Police Commissioner Dermot Shea said NYPD, the nation’s largest police department, was looking forward to participating in the program. “Our officers applaud the intervention by health professionals in these non violent cases and as always stand ready to assist.”

Earlier this year, a number of high-profile incidents drew national attention to police departments’ responses to people having mental health crises.

In March in Rochester, Daniel Prude was experiencing a mental health crisis when police responding to a 911 call pinned him to the ground and handcuffed him. Officers put a hood over his head and Prude suffocated to death.

Nicolas Chavez was also “having a mental breakdown” in Houston when he was shot 21 times, with 28 officers on the scene in April. A 13-year-old in Utah who has autism was injured in September when officers shot him while he was having an episode.

In Philadelphia, Walter Wallace Jr. was fatally shot by police in October. His family says they called 911 looking for an ambulance because Wallace had mental illness and had been taking lithium. Officers yelled at Wallace to drop a knife.

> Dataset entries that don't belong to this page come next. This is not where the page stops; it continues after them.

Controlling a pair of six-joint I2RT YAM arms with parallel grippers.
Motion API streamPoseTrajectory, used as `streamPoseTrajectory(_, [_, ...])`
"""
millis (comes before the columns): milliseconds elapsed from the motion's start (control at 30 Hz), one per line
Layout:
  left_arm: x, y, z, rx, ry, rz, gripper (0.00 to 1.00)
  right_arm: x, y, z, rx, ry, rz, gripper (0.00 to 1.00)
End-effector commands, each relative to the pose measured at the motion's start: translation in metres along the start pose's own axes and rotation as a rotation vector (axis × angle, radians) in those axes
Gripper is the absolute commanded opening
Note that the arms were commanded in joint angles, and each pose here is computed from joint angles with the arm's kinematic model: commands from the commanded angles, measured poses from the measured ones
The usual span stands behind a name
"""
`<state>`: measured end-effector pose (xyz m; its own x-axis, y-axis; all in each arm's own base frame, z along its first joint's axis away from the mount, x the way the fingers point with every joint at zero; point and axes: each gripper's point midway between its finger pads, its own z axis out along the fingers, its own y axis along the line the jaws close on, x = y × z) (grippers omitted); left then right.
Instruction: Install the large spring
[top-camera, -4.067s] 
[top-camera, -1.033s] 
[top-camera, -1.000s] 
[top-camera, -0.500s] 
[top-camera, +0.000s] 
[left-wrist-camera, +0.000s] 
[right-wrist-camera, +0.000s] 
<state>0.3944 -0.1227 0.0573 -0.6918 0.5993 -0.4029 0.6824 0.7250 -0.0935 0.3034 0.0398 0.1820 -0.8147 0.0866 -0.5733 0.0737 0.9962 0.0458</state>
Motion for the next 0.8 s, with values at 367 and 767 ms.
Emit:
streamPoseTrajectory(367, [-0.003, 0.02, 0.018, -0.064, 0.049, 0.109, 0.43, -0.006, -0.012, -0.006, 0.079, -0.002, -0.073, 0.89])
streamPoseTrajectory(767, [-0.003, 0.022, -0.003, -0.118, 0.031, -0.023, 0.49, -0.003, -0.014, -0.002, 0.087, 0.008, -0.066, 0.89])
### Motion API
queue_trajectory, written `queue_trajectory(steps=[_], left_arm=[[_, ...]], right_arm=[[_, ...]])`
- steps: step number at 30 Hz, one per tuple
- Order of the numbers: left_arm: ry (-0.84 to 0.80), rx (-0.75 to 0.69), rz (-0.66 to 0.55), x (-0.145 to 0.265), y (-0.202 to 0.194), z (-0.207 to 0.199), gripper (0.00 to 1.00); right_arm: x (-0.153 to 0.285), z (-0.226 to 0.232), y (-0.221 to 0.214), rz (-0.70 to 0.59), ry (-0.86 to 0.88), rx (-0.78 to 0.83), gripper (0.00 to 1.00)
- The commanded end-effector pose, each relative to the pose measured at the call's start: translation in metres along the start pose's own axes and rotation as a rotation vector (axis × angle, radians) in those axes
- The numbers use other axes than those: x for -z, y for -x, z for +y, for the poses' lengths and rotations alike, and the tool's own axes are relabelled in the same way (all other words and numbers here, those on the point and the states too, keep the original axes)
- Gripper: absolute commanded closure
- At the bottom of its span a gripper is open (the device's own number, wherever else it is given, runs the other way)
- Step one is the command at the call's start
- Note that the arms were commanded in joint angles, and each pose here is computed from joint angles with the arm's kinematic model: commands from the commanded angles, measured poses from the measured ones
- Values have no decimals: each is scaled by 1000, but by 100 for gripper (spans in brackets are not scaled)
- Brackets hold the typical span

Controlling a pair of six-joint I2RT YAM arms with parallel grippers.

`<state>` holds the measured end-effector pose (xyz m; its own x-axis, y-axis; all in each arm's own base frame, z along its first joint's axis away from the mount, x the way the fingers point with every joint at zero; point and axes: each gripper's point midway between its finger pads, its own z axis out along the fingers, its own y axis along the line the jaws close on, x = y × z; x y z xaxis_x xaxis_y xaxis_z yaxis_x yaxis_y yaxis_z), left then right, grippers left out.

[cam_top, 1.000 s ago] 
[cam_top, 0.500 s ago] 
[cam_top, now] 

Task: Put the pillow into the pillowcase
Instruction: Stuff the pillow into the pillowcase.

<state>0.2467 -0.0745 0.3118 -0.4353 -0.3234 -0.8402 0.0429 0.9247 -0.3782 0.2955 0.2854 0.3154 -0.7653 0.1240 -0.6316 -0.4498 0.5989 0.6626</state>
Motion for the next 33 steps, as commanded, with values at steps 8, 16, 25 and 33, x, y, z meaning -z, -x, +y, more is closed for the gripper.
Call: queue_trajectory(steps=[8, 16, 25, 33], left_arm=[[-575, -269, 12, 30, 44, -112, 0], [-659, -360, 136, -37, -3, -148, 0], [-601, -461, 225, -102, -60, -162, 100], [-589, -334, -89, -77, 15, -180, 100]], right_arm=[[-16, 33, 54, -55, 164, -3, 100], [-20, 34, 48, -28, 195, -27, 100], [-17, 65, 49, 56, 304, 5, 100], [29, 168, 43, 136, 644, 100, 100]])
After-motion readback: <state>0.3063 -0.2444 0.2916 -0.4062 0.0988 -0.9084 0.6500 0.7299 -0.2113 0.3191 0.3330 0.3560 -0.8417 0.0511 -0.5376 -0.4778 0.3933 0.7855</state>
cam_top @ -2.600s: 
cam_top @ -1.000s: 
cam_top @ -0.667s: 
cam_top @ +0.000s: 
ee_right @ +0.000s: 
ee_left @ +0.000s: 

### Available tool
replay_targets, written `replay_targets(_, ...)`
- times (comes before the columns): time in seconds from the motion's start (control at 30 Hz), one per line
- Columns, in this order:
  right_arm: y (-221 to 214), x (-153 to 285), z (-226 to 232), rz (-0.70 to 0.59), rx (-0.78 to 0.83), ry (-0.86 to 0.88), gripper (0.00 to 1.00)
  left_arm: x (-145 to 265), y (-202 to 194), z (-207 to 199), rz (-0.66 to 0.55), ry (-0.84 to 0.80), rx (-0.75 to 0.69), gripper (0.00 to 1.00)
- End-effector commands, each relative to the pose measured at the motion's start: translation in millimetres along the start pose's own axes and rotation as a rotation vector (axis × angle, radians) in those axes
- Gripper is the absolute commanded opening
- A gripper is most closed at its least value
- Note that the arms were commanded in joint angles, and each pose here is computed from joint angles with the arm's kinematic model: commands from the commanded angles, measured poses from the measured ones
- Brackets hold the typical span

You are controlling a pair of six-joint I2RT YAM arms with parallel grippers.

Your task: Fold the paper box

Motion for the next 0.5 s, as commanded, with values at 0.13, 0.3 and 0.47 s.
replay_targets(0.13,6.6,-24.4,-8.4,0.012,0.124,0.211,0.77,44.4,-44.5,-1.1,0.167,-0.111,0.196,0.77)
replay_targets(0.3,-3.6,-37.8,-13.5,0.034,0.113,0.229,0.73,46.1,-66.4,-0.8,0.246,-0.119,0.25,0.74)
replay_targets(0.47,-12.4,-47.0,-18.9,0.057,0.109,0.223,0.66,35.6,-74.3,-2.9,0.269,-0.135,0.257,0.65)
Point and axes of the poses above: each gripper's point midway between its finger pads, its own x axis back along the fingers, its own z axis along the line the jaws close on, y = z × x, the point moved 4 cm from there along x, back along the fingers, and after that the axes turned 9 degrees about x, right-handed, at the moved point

New York City is not alone in its plans to have mental health workers respond to these types of calls, rather than police officers, as other cities around the country have launched similar initiatives.

Advocates calling for police reforms have long pushed for mental health care workers to play a greater role in responding to emergency calls. Many activists who called to “defund the police” earlier this summer in the wake of racial justice unrest have also backed similar policies.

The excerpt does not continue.